The problem: Search the data for the string "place" and copy each line where it turns up.
+===+
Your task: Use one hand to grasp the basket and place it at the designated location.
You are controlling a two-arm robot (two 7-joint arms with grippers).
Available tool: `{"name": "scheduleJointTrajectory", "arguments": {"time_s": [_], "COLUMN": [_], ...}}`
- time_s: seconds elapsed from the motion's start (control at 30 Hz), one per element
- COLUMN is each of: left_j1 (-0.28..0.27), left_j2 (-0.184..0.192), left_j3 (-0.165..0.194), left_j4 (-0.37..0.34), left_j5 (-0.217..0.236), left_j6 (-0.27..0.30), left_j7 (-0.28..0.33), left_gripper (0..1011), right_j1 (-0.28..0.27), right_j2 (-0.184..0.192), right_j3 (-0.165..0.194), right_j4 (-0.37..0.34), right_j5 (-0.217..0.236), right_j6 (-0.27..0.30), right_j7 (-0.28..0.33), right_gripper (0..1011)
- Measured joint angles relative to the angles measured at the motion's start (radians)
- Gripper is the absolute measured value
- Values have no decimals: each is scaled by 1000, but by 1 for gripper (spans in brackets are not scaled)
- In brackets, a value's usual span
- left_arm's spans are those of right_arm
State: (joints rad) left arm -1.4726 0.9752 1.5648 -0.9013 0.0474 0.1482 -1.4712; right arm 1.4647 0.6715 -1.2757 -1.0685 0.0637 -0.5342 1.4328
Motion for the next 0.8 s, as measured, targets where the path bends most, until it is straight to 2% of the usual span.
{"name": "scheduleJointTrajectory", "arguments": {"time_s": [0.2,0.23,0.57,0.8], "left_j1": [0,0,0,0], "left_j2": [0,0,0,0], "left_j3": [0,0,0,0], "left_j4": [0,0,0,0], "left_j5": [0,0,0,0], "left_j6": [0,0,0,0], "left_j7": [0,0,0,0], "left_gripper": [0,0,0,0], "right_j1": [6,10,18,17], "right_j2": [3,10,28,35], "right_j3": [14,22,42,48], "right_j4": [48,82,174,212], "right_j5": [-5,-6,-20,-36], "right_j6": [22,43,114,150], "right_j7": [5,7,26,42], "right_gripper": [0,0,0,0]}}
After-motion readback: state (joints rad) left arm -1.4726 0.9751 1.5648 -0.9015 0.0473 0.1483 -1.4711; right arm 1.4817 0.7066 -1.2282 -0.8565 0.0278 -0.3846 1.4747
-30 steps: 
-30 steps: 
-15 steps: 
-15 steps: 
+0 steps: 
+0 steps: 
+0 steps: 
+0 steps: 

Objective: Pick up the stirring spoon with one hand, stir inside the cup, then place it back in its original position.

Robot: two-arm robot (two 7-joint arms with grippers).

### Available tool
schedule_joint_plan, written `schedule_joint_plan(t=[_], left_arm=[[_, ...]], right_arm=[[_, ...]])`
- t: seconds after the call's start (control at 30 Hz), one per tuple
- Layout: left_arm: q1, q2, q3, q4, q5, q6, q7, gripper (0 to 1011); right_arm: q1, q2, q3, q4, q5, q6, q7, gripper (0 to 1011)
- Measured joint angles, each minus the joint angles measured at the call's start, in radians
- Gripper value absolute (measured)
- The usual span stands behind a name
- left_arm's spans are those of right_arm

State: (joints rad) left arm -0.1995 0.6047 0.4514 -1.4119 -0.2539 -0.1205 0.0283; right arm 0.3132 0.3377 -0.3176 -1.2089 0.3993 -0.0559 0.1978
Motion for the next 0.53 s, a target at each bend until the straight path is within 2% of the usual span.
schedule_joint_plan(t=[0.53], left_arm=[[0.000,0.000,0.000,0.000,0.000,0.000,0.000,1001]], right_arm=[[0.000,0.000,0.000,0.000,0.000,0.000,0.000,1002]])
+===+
Finished task:
Your task: Use one hand to grasp the basket and place it at the designated location.
Objective: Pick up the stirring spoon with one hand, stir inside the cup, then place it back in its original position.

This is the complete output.